No-Bake, Cranberry-Cashew Energy Bars

These energy boosting bars are not only delicious but loaded with omega 3’s, 6’s, natural glucose, vitamin E, fiber as well as small amounts of iron, potassium and vitamin C.  They are similar to my Apricot-Coconut-Almond Energy Bars , in fact, all of my granola/ energy bars start with the same four ingredient base and change from there.  I mentioned before that I prefer a soft bar but at room temperature these have a tendency to fall apart easily, which I believe some people are not fond of.  I’m excited because I believe I have found the fix!

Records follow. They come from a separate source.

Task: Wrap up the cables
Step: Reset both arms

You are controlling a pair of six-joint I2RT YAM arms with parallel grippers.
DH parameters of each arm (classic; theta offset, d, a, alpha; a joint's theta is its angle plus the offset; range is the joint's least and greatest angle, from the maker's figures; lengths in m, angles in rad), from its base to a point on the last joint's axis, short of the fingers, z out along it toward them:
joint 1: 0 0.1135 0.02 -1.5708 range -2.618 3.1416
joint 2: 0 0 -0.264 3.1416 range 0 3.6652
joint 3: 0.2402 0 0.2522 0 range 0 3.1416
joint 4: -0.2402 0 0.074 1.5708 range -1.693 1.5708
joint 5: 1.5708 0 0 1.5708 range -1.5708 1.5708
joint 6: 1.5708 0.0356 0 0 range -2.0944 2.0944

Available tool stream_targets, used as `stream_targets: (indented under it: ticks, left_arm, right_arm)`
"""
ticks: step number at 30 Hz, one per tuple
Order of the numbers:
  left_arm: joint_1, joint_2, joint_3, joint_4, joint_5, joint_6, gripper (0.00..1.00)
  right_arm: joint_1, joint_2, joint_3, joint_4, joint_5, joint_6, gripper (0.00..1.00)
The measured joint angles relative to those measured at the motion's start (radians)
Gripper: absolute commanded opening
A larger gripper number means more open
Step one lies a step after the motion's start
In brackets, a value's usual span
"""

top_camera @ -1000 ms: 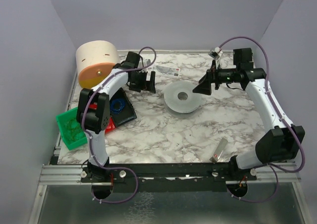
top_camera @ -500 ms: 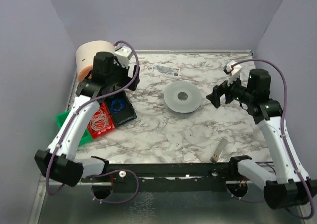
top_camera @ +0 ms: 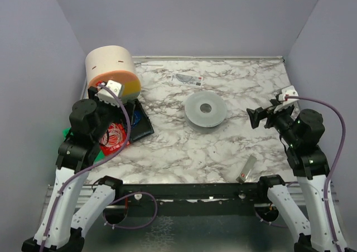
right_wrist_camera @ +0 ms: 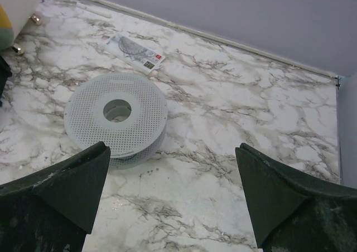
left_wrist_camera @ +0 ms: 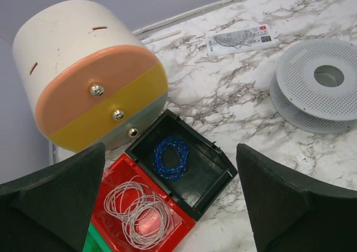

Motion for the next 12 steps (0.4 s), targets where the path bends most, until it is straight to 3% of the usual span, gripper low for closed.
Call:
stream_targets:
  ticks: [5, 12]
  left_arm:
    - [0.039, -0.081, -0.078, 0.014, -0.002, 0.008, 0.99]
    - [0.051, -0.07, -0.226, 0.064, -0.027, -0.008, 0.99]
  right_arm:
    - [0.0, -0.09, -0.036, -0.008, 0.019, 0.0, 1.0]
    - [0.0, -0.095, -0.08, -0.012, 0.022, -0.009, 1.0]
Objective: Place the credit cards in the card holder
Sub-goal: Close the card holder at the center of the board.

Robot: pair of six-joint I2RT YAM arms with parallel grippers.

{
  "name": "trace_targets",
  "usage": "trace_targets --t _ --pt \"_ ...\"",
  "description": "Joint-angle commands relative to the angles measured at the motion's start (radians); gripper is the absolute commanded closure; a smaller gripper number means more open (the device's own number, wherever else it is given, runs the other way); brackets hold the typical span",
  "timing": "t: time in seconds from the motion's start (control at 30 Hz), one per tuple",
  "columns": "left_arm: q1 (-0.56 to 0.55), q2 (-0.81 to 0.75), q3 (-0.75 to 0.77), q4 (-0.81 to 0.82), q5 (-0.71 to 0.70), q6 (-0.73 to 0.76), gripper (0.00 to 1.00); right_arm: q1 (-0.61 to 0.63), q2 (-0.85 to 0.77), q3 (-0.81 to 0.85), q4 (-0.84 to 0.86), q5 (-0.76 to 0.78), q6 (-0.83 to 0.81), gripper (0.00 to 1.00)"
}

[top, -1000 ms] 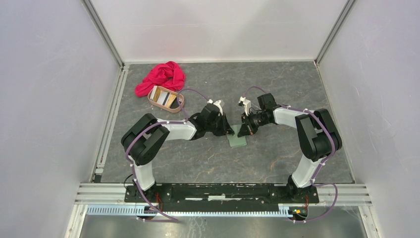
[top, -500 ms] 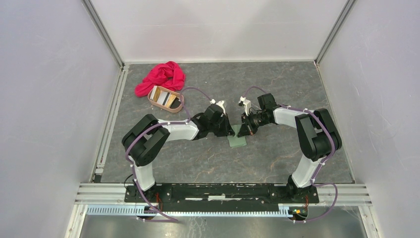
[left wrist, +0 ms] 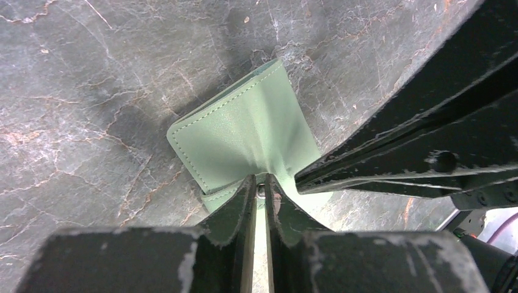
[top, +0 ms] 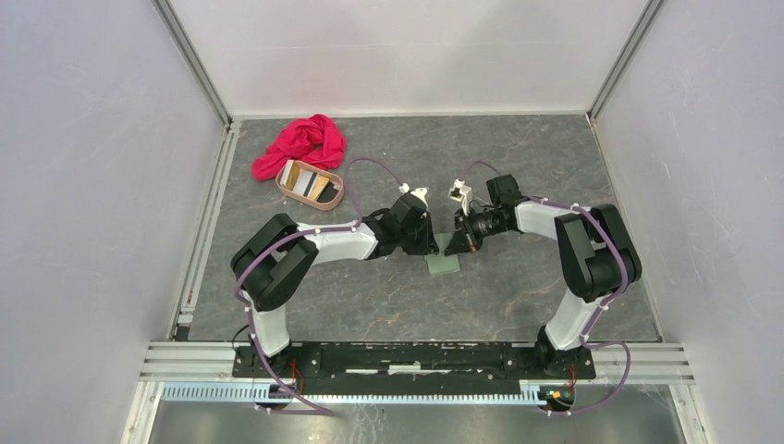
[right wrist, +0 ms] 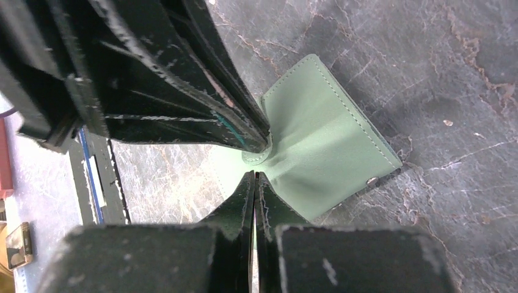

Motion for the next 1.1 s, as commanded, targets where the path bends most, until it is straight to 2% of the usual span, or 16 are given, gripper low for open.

I added in some dates (after I ran them through the food processor a bit) and the bars now hold together much better at room temperature. Give these a try as a quick breakfast on-the-go, a pre-workout meal or mid-afternoon pick-me-up snack. If you’ve made my other bars before and had trouble with them holding together, add in the dates and let me know your thoughts.

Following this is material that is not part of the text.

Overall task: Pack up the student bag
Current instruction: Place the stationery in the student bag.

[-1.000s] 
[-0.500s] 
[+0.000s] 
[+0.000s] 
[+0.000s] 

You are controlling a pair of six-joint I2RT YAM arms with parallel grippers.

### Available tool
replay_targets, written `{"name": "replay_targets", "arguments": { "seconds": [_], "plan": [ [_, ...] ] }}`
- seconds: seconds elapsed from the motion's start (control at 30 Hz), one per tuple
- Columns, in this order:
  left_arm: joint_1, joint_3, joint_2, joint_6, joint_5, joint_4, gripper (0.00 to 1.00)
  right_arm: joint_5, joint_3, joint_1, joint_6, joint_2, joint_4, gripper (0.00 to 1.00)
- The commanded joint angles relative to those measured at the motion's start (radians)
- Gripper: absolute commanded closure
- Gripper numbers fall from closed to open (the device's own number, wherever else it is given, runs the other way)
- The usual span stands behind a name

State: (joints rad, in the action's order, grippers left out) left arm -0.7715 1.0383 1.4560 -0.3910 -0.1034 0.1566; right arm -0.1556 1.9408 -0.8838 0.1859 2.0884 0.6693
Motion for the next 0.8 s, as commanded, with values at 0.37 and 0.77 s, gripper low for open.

Cranberry Cashew Granola Bars

1/2 C. Grass-fed butter
1/2 C. raw honey
1/2 C. homemade almond butter
1/2 C. processed organic medjooll dates
4 C. oats
2 TBSP ground flaxseed
1/2 C. dried organic cranberries
1/3 C. pumpkin or sunflower seeds
1/2 C. organic unsalted chopped cashews


Step 1.

Line a 9 x 13 baking dish with parchment paper and set aside.

Step 2.
Combine first four ingredients in medium pot on stove on medium heat. Once all combined and mixture begins to bubble, turn burner off.

Step 3.
Mix in the remaining ingredients until well combined.

Step 4.
Place mixture in baking dish and press down evenly and firmly. Place in refrigerator for 1-2 hours or until firm.

Step 5.
Remove from refrigerator and cut into bars.  Store in tupperware or small ziplock baggies for an easy grab-and-go snack. Continue to store in refrigerator.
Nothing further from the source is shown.